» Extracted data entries

----

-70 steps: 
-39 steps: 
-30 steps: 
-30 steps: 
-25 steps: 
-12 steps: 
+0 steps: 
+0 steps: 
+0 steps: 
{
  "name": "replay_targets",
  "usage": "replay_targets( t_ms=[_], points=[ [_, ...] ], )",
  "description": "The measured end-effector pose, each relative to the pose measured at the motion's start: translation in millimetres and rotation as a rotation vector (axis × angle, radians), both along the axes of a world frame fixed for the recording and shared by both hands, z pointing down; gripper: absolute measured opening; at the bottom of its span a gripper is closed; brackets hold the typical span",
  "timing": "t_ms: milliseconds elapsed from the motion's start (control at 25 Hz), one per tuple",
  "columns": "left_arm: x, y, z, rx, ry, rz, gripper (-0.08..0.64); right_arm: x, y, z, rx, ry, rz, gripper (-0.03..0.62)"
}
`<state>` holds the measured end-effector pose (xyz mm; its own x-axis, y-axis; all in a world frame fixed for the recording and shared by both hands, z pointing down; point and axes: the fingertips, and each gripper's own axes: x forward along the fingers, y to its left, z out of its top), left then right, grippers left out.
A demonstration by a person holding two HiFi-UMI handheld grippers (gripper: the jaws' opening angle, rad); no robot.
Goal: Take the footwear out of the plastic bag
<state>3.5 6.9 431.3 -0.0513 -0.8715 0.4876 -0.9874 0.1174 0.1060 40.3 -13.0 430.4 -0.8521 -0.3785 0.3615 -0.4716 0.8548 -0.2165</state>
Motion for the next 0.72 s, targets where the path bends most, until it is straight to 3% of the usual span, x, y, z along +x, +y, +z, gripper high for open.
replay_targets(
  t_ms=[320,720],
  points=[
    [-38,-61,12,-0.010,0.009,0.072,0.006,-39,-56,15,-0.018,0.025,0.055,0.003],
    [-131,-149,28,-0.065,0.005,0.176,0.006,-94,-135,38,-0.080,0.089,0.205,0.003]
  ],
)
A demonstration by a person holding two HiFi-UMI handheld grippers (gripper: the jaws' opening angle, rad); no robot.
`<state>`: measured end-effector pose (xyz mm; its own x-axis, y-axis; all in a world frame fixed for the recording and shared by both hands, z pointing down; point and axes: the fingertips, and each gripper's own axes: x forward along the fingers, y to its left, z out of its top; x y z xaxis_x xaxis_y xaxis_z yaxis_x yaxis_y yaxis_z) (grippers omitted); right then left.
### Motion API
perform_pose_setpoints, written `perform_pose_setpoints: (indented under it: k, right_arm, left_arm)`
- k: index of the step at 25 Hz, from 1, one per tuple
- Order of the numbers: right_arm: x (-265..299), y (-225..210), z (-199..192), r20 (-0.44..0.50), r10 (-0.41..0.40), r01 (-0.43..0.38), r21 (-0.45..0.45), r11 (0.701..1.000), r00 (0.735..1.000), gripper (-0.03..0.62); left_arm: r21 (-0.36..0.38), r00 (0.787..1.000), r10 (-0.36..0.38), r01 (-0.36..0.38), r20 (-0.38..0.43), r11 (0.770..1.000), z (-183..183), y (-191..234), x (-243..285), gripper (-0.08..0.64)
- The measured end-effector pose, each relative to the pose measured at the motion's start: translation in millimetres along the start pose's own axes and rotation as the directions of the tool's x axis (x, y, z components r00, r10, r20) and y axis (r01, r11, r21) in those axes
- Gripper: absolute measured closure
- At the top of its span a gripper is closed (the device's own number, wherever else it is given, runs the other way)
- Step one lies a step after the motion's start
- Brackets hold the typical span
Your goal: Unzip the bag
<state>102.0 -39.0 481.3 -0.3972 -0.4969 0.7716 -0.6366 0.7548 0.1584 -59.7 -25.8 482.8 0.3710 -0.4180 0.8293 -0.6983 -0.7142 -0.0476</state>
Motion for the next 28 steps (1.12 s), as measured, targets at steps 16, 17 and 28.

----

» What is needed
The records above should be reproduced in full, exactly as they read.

» Exercise output
-70 steps: 
-39 steps: 
-30 steps: 
-30 steps: 
-25 steps: 
-12 steps: 
+0 steps: 
+0 steps: 
+0 steps: 
{
  "name": "replay_targets",
  "usage": "replay_targets( t_ms=[_], points=[ [_, ...] ], )",
  "description": "The measured end-effector pose, each relative to the pose measured at the motion's start: translation in millimetres and rotation as a rotation vector (axis × angle, radians), both along the axes of a world frame fixed for the recording and shared by both hands, z pointing down; gripper: absolute measured opening; at the bottom of its span a gripper is closed; brackets hold the typical span",
  "timing": "t_ms: milliseconds elapsed from the motion's start (control at 25 Hz), one per tuple",
  "columns": "left_arm: x, y, z, rx, ry, rz, gripper (-0.08..0.64); right_arm: x, y, z, rx, ry, rz, gripper (-0.03..0.62)"
}
`<state>` holds the measured end-effector pose (xyz mm; its own x-axis, y-axis; all in a world frame fixed for the recording and shared by both hands, z pointing down; point and axes: the fingertips, and each gripper's own axes: x forward along the fingers, y to its left, z out of its top), left then right, grippers left out.
A demonstration by a person holding two HiFi-UMI handheld grippers (gripper: the jaws' opening angle, rad); no robot.
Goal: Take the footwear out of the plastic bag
<state>3.5 6.9 431.3 -0.0513 -0.8715 0.4876 -0.9874 0.1174 0.1060 40.3 -13.0 430.4 -0.8521 -0.3785 0.3615 -0.4716 0.8548 -0.2165</state>
Motion for the next 0.72 s, targets where the path bends most, until it is straight to 3% of the usual span, x, y, z along +x, +y, +z, gripper high for open.
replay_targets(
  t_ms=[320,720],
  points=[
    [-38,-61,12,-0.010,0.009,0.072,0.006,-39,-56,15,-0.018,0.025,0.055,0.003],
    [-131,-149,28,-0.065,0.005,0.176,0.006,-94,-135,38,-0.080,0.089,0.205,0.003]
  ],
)
A demonstration by a person holding two HiFi-UMI handheld grippers (gripper: the jaws' opening angle, rad); no robot.
`<state>`: measured end-effector pose (xyz mm; its own x-axis, y-axis; all in a world frame fixed for the recording and shared by both hands, z pointing down; point and axes: the fingertips, and each gripper's own axes: x forward along the fingers, y to its left, z out of its top; x y z xaxis_x xaxis_y xaxis_z yaxis_x yaxis_y yaxis_z) (grippers omitted); right then left.
### Motion API
perform_pose_setpoints, written `perform_pose_setpoints: (indented under it: k, right_arm, left_arm)`
- k: index of the step at 25 Hz, from 1, one per tuple
- Order of the numbers: right_arm: x (-265..299), y (-225..210), z (-199..192), r20 (-0.44..0.50), r10 (-0.41..0.40), r01 (-0.43..0.38), r21 (-0.45..0.45), r11 (0.701..1.000), r00 (0.735..1.000), gripper (-0.03..0.62); left_arm: r21 (-0.36..0.38), r00 (0.787..1.000), r10 (-0.36..0.38), r01 (-0.36..0.38), r20 (-0.38..0.43), r11 (0.770..1.000), z (-183..183), y (-191..234), x (-243..285), gripper (-0.08..0.64)
- The measured end-effector pose, each relative to the pose measured at the motion's start: translation in millimetres along the start pose's own axes and rotation as the directions of the tool's x axis (x, y, z components r00, r10, r20) and y axis (r01, r11, r21) in those axes
- Gripper: absolute measured closure
- At the top of its span a gripper is closed (the device's own number, wherever else it is given, runs the other way)
- Step one lies a step after the motion's start
- Brackets hold the typical span
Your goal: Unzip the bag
<state>102.0 -39.0 481.3 -0.3972 -0.4969 0.7716 -0.6366 0.7548 0.1584 -59.7 -25.8 482.8 0.3710 -0.4180 0.8293 -0.6983 -0.7142 -0.0476</state>
Motion for the next 28 steps (1.12 s), as measured, targets at steps 16, 17 and 28.

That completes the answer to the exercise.